**Exercise instructions:** Your task is to copy each line of the listing that contains the word "stays".

**Task input:**
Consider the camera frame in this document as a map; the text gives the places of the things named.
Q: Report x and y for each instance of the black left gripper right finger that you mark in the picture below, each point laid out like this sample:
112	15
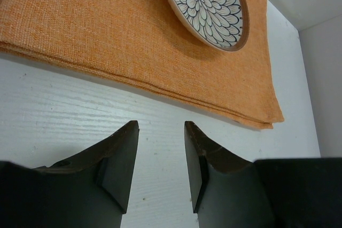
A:
229	191

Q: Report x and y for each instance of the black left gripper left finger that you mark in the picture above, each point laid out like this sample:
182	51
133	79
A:
88	189

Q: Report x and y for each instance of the orange cloth placemat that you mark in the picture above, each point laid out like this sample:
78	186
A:
142	43

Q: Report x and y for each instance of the patterned ceramic plate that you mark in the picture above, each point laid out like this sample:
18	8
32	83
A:
221	24

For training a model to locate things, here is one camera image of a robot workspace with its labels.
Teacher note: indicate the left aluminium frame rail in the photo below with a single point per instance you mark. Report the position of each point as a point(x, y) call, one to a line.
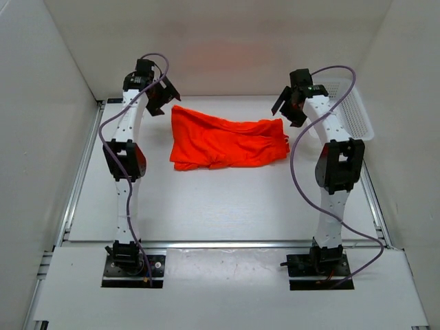
point(64, 221)

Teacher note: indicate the right aluminium frame rail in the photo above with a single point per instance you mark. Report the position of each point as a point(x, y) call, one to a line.
point(387, 291)

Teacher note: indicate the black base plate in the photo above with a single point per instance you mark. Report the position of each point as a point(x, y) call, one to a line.
point(303, 276)
point(115, 275)

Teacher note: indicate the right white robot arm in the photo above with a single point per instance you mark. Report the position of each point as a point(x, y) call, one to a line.
point(338, 167)

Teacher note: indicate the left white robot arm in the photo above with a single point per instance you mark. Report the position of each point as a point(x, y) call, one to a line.
point(147, 88)

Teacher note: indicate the aluminium frame rail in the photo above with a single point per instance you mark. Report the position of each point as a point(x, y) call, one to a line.
point(64, 221)
point(387, 291)

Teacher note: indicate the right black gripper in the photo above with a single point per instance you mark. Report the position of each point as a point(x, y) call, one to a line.
point(297, 119)

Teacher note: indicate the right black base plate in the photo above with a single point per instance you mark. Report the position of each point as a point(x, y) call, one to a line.
point(303, 276)

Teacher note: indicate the front aluminium rail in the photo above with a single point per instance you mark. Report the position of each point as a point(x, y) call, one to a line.
point(227, 244)

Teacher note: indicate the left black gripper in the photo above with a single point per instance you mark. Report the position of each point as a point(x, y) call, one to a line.
point(154, 106)

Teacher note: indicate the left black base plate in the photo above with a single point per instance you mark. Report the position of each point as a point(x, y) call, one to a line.
point(115, 275)

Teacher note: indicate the white plastic basket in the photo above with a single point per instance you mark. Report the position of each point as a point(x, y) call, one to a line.
point(351, 112)

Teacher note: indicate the orange shorts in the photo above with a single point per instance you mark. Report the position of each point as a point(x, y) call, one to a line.
point(206, 141)

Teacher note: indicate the black label sticker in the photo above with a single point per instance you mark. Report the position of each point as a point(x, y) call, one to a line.
point(114, 100)

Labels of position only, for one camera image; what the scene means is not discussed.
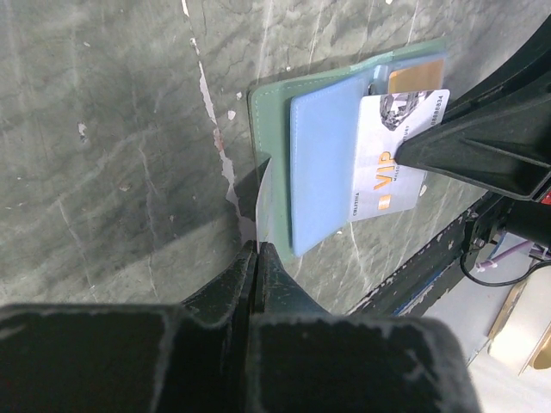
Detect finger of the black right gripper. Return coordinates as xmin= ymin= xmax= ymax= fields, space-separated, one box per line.
xmin=396 ymin=99 xmax=550 ymax=200

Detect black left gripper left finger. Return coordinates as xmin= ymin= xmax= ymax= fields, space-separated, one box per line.
xmin=1 ymin=242 xmax=257 ymax=412

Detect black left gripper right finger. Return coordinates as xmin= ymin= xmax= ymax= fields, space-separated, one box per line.
xmin=245 ymin=243 xmax=481 ymax=412

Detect white gold VIP card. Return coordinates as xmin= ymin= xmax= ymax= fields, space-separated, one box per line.
xmin=349 ymin=89 xmax=449 ymax=221

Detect green card holder book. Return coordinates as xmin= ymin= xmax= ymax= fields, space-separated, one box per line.
xmin=249 ymin=40 xmax=447 ymax=261

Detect gold VIP credit card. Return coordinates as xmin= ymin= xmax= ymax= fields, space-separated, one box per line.
xmin=388 ymin=59 xmax=445 ymax=94

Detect white bin with tan scoop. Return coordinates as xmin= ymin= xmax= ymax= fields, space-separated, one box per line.
xmin=488 ymin=267 xmax=550 ymax=375

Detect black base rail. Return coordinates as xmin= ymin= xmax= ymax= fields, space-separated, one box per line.
xmin=349 ymin=197 xmax=489 ymax=316

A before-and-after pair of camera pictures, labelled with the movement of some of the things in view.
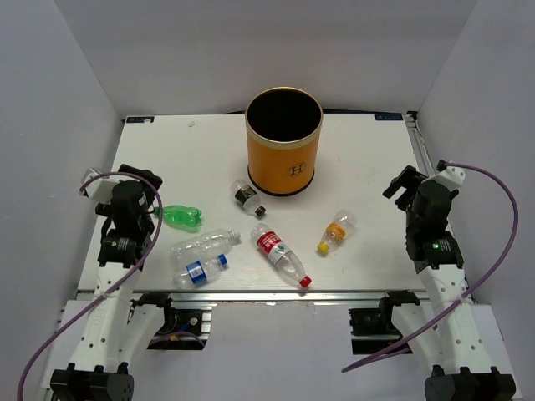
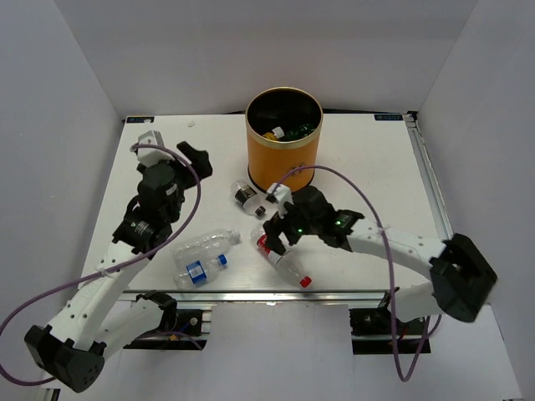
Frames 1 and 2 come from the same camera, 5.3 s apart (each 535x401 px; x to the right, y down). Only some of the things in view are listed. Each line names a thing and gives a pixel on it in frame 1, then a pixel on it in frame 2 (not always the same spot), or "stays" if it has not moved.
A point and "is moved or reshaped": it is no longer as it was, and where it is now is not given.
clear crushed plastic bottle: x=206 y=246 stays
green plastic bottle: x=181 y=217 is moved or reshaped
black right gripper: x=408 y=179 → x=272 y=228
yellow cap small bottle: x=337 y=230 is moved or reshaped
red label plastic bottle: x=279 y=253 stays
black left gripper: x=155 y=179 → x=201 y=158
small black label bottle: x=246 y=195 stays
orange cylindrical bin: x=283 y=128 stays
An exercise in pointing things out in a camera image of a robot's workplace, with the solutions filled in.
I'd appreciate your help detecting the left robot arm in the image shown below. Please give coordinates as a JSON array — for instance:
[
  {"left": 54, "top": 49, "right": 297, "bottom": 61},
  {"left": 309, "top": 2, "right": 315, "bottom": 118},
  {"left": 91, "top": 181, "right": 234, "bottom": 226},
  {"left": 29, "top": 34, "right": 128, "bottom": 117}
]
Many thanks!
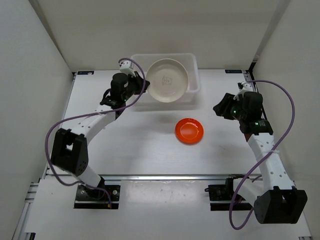
[{"left": 50, "top": 71, "right": 150, "bottom": 200}]

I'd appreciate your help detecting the translucent white plastic bin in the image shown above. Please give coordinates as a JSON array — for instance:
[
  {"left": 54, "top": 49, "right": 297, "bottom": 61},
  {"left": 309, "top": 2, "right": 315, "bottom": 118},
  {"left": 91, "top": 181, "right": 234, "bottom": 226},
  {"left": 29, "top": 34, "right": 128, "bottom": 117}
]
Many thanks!
[{"left": 131, "top": 53, "right": 201, "bottom": 106}]

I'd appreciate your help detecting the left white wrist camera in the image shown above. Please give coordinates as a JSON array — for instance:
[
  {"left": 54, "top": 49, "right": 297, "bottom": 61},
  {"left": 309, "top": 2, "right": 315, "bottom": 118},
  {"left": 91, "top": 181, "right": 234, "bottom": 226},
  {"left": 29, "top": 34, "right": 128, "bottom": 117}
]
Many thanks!
[{"left": 119, "top": 60, "right": 135, "bottom": 76}]

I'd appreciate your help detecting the cream round bowl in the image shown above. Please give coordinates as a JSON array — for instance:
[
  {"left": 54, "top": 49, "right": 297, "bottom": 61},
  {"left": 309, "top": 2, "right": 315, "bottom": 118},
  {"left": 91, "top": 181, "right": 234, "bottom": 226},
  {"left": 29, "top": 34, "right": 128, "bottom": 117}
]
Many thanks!
[{"left": 146, "top": 58, "right": 189, "bottom": 103}]

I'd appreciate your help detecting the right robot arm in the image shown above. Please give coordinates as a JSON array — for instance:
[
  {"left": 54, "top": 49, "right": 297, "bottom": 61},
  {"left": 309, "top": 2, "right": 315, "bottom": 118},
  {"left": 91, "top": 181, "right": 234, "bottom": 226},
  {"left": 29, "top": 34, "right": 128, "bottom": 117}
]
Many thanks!
[{"left": 213, "top": 91, "right": 308, "bottom": 224}]

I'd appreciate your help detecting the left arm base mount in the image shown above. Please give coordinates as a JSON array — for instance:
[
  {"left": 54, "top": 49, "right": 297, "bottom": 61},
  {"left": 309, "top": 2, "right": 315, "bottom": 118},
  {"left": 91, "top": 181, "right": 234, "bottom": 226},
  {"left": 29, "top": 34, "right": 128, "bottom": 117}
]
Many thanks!
[{"left": 73, "top": 184, "right": 121, "bottom": 210}]

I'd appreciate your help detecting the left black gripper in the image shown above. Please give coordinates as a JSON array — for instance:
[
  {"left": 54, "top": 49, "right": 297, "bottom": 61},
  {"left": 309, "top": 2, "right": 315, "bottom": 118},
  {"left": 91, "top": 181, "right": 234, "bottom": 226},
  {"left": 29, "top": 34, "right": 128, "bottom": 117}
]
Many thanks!
[{"left": 121, "top": 71, "right": 150, "bottom": 102}]

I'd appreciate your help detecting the orange round plate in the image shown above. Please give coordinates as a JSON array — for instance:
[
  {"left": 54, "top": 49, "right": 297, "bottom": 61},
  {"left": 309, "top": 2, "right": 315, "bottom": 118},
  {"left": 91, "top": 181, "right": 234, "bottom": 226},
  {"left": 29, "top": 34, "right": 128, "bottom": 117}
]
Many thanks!
[{"left": 174, "top": 118, "right": 204, "bottom": 145}]

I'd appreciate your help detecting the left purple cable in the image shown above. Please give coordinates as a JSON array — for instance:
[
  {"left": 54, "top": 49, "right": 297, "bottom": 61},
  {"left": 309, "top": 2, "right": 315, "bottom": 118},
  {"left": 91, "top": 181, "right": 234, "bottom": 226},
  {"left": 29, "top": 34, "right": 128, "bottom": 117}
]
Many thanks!
[{"left": 44, "top": 57, "right": 147, "bottom": 206}]

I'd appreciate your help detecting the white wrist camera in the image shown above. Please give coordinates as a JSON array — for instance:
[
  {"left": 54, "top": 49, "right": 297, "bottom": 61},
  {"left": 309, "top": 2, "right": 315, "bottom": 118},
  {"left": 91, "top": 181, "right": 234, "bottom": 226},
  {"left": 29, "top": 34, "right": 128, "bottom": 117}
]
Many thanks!
[
  {"left": 119, "top": 60, "right": 135, "bottom": 76},
  {"left": 233, "top": 81, "right": 254, "bottom": 101}
]

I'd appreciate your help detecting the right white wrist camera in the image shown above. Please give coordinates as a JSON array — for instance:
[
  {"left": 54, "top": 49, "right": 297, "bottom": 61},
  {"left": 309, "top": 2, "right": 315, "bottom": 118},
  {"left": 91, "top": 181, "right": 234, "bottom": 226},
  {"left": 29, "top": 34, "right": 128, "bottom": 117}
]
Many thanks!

**Output:**
Frames 1 and 2 come from the same camera, 5.3 s apart (each 535x401 px; x to the right, y down). Only some of the things in view are listed. Each line names a thing and gives a pixel on it in frame 1, then a pixel on it in frame 2 (not always the same spot), or "stays" if it has not moved.
clear crushed plastic bottle: x=206 y=246 stays
red label plastic bottle: x=279 y=253 stays
small black label bottle: x=246 y=195 stays
orange cylindrical bin: x=283 y=128 stays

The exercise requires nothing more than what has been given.